Taking the Leap: The Compelling Opportunity in Secondaries

This post is brought to you in partnership with Liberty Street Advisors.


Today's investors are closely examining how economic trends, interest rates, and geopolitical factors will influence their portfolios. This scrutiny has prompted a shift towards strategies that balance the minimization of volatility with the optimization of risk-adjusted returns. The expansion of private market offerings now provides a diverse array of investment opportunities tailored to individual risk, return, and liquidity preferences, leading to a surge in alternative investment allocations. This trend is expected to propel private market assets under management to exceed USD $18 trillion within five years, according to Preqin, encompassing areas like private equity, venture capital, real estate, infrastructure, and credit.

The venture capital (VC) sector in 2023 mirrored the previous year, marked by slower capital deployment rates, compressed valuations, and subdued exit opportunities. Despite the lack of direct correlation between public and private markets, investor sentiment can significantly affect the latter, especially during downturns, due to challenges such as reduced transparency, liquidity, and information asymmetry. Consequently, the private market is becoming divided, with high-performing assets attracting rewards and less successful, cash-strapped entities facing hurdles. In such times, discerning investors often apply stricter discipline and seek to capitalize on market dislocations.

While the current market difficulties are considerable, the investment team managing The Private Shares Fund, The Private Shares Group (PSG), has persisted in investing through this cycle with a cautious approach. Focusing on late-stage VC-backed firms, the team selects companies with solid operating metrics, differentiated business models, strong financial foundations, experienced management, and reputable investor groups. PSG prioritizes sectors poised for rapid growth, such as the Space Economy, Artificial Intelligence/Machine Learning, Cyber Security, Robotics/Hardtech, Big Data/Analytics, Fintech, Digital Health, among others.

PSG maintains that the VC sector will remain a key driver of private innovation globally. Historical patterns suggest that dislocated periods can offer appealing opportunities that lead to outperformance in the following years. However, such investment strategies require a long-term view to potentially reap the rewards of capital growth and exit value creation.


Explaining 'secondaries' and 'secondary transactions' sheds light on their significance in private markets. Unlike their public counterparts, private markets lack a centralized exchange for trading assets, making them inherently illiquid. This limitation applies whether dealing with fund interests, company securities, or complex deal structures. However, a growing secondary market, with over $100 billion in annual transactions, offers liquidity for these assets, despite being less efficient and transparent than public markets. In this context, 'secondaries' refer to the investment strategy focused on this market, and 'secondary transactions' are the deals executed within it. Sellers gain the opportunity to liquidate assets, while buyers can benefit from discounted prices, reduced holding periods, and diversification across vintage years. Complex deals may also allow fund managers or companies to secure liquidity, new capital, and extended time for asset exits.
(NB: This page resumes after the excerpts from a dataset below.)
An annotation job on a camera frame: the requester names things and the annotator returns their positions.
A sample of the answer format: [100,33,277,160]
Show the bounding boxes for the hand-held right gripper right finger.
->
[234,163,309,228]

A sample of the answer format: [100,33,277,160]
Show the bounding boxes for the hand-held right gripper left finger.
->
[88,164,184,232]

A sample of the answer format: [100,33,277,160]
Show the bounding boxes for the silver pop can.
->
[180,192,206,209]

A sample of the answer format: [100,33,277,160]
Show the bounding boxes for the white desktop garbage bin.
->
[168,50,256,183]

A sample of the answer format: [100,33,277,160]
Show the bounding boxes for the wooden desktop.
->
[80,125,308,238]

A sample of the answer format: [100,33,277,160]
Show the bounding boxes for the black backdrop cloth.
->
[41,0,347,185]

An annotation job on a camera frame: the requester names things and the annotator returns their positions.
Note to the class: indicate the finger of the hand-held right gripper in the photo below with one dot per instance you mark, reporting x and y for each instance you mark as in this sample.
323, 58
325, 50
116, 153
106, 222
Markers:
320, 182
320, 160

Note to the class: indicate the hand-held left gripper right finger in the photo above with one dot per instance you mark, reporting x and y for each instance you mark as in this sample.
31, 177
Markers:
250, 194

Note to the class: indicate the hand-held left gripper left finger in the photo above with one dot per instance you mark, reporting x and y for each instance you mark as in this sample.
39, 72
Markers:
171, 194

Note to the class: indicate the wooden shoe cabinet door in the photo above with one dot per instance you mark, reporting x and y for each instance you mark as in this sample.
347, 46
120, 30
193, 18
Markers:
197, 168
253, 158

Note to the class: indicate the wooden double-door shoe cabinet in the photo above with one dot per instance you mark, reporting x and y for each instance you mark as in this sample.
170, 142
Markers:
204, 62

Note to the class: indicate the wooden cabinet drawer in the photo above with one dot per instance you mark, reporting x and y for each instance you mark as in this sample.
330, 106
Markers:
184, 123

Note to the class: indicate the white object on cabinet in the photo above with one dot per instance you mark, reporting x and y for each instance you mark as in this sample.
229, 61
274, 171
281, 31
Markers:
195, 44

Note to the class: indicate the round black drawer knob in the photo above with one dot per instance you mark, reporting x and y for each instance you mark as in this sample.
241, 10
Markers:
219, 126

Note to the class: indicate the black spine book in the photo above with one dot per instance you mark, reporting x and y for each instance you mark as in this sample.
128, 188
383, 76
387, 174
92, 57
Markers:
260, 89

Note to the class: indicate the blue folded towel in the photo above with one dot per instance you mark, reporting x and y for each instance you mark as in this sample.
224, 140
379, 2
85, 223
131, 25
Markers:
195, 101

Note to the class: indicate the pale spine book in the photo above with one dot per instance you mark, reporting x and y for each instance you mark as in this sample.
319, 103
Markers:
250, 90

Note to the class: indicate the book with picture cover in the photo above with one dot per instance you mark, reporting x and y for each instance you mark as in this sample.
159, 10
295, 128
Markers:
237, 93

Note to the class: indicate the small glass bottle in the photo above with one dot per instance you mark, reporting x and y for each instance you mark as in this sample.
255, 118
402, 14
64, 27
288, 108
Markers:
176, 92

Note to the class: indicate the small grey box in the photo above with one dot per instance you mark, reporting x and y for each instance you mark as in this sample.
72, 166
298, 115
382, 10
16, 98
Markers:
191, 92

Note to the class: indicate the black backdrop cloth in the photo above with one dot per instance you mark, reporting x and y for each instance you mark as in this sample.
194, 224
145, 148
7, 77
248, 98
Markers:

PSG offers insights into the secondary market's state from a perspective keen on direct company securities. PSG emphasizes a long-term investment horizon, advising patience and discipline for investors looking to capitalize on such strategies.

Discount To 'Last Funding Round'

Recent macroeconomic shifts have disrupted the supply-demand balance in VC deal-making, creating an inventory surplus and misaligning seller expectations with buyer demand. This imbalance has broadened the price range for secondary venture-backed company shares, transitioning from a seller's market in 2020/2021 to a buyer's market in 2022/2023. This shift has endowed active investors with greater negotiating power, leading to more favorable terms and significant discounts relative to the last funding rounds.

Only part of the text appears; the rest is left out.